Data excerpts
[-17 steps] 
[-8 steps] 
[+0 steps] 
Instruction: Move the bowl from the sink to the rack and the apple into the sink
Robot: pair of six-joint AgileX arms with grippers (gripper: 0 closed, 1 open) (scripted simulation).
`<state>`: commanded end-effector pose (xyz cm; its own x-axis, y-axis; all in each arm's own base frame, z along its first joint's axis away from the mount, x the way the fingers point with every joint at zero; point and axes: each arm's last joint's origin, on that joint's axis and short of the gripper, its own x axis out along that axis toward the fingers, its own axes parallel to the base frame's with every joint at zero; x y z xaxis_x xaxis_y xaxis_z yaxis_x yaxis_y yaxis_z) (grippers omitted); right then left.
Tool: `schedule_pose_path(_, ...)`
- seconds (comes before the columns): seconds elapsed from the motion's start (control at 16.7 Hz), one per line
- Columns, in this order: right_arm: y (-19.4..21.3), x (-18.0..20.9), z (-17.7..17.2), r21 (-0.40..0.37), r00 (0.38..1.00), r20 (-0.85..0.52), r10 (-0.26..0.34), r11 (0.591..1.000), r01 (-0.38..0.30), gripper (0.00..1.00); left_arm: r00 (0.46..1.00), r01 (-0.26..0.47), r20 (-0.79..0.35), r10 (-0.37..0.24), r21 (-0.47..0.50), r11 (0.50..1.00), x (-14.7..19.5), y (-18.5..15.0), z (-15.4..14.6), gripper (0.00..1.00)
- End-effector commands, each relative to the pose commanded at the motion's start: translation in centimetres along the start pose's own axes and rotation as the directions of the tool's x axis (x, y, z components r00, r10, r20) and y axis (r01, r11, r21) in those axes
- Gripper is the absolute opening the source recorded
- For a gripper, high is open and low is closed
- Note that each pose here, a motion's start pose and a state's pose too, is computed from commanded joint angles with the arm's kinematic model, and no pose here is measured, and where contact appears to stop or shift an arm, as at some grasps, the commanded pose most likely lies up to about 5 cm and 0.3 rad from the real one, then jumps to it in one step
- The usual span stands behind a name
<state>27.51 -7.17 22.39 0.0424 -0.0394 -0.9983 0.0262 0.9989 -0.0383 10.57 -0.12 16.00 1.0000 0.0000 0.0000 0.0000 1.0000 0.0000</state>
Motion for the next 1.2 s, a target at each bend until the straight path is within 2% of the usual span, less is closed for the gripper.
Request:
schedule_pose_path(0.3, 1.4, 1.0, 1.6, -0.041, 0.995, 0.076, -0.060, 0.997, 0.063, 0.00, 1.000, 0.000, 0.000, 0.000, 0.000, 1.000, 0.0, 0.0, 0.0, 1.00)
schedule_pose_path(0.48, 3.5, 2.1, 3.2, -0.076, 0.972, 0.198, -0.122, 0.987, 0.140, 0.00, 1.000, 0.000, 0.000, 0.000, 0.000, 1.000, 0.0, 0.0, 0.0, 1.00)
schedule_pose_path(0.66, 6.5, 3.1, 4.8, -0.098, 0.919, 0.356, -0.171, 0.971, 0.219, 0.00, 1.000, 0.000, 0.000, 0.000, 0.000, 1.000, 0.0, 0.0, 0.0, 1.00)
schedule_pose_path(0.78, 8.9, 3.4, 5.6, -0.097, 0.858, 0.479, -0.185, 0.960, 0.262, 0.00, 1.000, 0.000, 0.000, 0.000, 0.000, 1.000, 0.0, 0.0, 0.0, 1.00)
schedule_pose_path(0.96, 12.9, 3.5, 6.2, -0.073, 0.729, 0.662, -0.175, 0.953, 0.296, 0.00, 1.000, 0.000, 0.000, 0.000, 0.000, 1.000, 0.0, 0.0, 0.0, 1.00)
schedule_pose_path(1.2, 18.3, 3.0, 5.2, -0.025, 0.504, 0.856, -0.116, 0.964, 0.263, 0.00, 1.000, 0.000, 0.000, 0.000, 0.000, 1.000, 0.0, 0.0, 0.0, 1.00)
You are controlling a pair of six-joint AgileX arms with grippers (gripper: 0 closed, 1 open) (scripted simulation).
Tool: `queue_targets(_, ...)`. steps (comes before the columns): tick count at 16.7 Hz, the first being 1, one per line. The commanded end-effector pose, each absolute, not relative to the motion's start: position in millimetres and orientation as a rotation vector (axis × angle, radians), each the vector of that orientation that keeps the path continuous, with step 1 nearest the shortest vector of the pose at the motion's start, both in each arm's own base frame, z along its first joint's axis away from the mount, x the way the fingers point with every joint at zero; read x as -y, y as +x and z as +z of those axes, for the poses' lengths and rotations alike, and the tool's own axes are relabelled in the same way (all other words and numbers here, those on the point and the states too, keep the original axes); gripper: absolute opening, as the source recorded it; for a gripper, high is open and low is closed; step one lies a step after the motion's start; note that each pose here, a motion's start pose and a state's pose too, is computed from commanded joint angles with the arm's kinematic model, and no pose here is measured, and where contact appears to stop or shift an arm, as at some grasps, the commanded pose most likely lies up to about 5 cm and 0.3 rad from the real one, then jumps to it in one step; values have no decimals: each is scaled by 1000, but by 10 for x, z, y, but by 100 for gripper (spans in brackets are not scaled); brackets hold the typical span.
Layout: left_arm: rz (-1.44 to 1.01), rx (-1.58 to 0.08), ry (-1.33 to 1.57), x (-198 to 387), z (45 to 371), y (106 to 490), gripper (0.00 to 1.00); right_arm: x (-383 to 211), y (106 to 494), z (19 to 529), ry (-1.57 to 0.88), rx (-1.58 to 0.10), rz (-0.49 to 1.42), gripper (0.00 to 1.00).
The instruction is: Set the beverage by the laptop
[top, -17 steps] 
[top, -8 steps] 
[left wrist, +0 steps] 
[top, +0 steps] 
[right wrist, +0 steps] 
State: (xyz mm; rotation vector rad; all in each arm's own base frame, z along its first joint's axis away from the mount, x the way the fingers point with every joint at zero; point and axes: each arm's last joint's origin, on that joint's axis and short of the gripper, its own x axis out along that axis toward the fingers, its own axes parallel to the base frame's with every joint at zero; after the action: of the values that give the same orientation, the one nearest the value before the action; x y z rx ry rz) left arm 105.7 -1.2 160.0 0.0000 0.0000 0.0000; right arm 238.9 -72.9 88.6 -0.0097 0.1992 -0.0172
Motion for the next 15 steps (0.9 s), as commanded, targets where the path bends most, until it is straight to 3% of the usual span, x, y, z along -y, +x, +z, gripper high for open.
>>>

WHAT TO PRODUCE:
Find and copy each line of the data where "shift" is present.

EXERCISE OUTPUT:
- Note that each pose here, a motion's start pose and a state's pose too, is computed from commanded joint angles with the arm's kinematic model, and no pose here is measured, and where contact appears to stop or shift an arm, as at some grasps, the commanded pose most likely lies up to about 5 cm and 0.3 rad from the real one, then jumps to it in one step
Tool: `queue_targets(_, ...)`. steps (comes before the columns): tick count at 16.7 Hz, the first being 1, one per line. The commanded end-effector pose, each absolute, not relative to the motion's start: position in millimetres and orientation as a rotation vector (axis × angle, radians), each the vector of that orientation that keeps the path continuous, with step 1 nearest the shortest vector of the pose at the motion's start, both in each arm's own base frame, z along its first joint's axis away from the mount, x the way the fingers point with every joint at zero; read x as -y, y as +x and z as +z of those axes, for the poses' lengths and rotations alike, and the tool's own axes are relabelled in the same way (all other words and numbers here, those on the point and the states too, keep the original axes); gripper: absolute opening, as the source recorded it; for a gripper, high is open and low is closed; step one lies a step after the motion's start; note that each pose here, a motion's start pose and a state's pose too, is computed from commanded joint angles with the arm's kinematic model, and no pose here is measured, and where contact appears to stop or shift an arm, as at some grasps, the commanded pose most likely lies up to about 5 cm and 0.3 rad from the real one, then jumps to it in one step; values have no decimals: each is scaled by 1000, but by 10 for x, z, y, but by 100 for gripper (spans in brackets are not scaled); brackets hold the typical span.

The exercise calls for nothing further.